Task item — Give back only the lines in the records below from the one with "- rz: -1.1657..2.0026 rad" to the one with "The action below", both inclusive, word for word.

(Items from a data source)

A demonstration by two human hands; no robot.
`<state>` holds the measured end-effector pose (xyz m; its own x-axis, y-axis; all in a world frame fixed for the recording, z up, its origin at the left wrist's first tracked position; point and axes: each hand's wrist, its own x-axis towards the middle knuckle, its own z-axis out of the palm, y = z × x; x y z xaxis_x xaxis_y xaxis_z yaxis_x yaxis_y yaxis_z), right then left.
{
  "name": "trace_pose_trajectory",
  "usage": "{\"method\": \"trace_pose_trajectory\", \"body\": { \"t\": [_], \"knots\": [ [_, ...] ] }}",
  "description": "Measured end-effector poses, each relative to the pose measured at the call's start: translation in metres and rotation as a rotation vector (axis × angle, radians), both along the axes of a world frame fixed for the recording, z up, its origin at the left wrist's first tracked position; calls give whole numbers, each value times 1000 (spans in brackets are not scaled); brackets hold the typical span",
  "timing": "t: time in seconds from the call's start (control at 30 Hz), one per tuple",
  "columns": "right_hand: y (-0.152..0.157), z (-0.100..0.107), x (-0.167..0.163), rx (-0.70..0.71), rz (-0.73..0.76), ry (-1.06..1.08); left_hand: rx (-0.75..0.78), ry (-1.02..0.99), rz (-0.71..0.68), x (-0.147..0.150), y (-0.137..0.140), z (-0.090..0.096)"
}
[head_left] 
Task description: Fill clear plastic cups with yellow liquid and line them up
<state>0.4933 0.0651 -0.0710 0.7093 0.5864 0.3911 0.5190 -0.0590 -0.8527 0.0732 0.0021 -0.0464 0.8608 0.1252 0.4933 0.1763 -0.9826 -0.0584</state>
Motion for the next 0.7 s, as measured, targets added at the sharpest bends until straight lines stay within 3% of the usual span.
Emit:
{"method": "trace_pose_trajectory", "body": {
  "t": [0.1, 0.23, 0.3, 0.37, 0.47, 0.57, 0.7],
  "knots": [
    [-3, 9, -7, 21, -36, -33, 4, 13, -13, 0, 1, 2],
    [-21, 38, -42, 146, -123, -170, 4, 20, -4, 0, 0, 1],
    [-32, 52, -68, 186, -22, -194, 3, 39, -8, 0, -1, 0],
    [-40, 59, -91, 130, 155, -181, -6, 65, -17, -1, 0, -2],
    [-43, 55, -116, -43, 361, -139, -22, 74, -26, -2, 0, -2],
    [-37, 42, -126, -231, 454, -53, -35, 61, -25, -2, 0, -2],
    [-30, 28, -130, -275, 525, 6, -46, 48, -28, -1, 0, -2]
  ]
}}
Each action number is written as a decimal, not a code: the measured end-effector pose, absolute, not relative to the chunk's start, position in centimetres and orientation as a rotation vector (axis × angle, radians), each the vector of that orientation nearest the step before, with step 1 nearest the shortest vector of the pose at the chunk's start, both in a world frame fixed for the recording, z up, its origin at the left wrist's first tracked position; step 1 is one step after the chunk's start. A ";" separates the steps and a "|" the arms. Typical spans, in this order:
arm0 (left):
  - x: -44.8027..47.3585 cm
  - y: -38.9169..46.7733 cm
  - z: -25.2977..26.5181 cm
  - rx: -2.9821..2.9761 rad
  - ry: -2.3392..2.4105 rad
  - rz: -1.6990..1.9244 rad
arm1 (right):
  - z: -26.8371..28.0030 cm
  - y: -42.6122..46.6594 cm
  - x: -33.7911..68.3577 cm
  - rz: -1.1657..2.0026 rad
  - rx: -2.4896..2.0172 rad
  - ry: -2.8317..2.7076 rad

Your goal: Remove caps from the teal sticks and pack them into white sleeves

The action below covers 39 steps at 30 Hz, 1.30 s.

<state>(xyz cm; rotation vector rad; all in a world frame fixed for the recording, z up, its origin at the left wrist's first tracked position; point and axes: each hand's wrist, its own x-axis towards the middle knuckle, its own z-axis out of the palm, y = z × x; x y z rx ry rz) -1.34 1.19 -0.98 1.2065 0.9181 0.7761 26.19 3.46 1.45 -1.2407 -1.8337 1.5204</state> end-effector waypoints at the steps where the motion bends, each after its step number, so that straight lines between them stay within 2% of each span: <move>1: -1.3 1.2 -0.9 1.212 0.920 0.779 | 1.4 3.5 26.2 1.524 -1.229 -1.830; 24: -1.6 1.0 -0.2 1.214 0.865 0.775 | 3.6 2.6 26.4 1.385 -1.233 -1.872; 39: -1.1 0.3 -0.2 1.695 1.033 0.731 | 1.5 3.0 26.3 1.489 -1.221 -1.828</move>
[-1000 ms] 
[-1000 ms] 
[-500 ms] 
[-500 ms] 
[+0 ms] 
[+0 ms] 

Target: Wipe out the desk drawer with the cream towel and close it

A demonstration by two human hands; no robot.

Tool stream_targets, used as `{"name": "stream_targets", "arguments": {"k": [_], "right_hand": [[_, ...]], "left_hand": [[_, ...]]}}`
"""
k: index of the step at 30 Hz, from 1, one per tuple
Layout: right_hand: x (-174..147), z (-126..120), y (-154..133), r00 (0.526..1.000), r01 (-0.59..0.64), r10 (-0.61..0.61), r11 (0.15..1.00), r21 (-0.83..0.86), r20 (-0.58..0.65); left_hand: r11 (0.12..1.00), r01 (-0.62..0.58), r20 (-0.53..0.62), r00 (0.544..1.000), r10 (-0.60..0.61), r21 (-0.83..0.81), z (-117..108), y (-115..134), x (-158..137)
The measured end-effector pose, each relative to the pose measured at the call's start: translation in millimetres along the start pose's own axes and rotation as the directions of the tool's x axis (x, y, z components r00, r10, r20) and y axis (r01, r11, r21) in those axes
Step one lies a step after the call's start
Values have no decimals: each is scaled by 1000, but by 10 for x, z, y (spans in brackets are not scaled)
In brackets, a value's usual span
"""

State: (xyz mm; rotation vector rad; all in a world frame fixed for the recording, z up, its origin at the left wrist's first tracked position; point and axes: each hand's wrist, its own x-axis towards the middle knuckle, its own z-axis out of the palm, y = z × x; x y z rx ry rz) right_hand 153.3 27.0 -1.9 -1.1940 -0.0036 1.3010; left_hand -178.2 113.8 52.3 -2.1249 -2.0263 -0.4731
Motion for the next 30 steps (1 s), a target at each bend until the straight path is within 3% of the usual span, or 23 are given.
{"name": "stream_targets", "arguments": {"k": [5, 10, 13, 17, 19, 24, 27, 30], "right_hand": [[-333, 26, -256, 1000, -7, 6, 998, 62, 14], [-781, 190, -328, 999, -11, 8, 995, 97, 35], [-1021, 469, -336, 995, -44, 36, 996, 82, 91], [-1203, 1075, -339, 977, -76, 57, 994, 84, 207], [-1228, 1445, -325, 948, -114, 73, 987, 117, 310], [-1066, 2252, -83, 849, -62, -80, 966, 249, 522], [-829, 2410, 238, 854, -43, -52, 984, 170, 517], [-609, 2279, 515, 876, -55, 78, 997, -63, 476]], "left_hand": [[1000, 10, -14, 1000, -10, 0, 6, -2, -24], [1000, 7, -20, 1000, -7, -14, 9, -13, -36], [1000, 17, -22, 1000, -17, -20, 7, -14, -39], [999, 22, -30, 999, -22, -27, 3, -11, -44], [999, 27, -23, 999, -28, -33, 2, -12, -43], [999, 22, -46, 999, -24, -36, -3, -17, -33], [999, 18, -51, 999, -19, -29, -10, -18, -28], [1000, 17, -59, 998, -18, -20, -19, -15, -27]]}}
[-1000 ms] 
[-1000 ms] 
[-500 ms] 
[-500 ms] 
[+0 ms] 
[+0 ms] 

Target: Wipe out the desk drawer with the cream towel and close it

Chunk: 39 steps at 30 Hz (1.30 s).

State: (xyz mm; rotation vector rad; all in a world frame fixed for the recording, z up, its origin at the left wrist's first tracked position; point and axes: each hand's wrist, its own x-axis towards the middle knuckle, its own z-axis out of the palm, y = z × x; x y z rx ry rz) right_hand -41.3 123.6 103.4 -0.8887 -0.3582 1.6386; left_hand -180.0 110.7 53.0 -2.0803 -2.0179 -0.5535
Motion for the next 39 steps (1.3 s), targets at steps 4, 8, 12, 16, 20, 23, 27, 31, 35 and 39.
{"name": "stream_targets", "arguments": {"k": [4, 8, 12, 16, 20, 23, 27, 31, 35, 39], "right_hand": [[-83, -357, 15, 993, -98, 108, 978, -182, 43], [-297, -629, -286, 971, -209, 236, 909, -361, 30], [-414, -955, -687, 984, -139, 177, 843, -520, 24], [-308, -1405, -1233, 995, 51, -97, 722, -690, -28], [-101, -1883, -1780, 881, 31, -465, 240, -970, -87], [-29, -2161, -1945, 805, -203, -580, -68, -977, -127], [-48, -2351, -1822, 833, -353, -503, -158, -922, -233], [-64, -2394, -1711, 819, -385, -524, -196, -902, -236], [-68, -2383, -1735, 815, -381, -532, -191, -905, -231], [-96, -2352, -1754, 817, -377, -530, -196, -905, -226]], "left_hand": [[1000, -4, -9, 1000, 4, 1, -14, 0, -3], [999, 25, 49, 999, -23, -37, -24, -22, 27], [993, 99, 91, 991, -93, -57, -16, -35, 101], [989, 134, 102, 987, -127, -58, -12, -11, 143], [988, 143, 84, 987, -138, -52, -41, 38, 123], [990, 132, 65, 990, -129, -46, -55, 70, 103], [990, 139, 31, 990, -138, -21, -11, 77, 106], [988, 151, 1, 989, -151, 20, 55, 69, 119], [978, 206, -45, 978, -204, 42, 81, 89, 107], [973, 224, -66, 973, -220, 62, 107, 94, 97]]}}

Solution —
  - rz: -1.1657..2.0026 rad
  - rx: -2.4896..2.0172 rad
  - ry: -2.8317..2.7076 rad

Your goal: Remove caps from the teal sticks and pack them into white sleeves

The action below covers 39 steps at 30 Hz, 1.30 s.

No further output is required for this answer.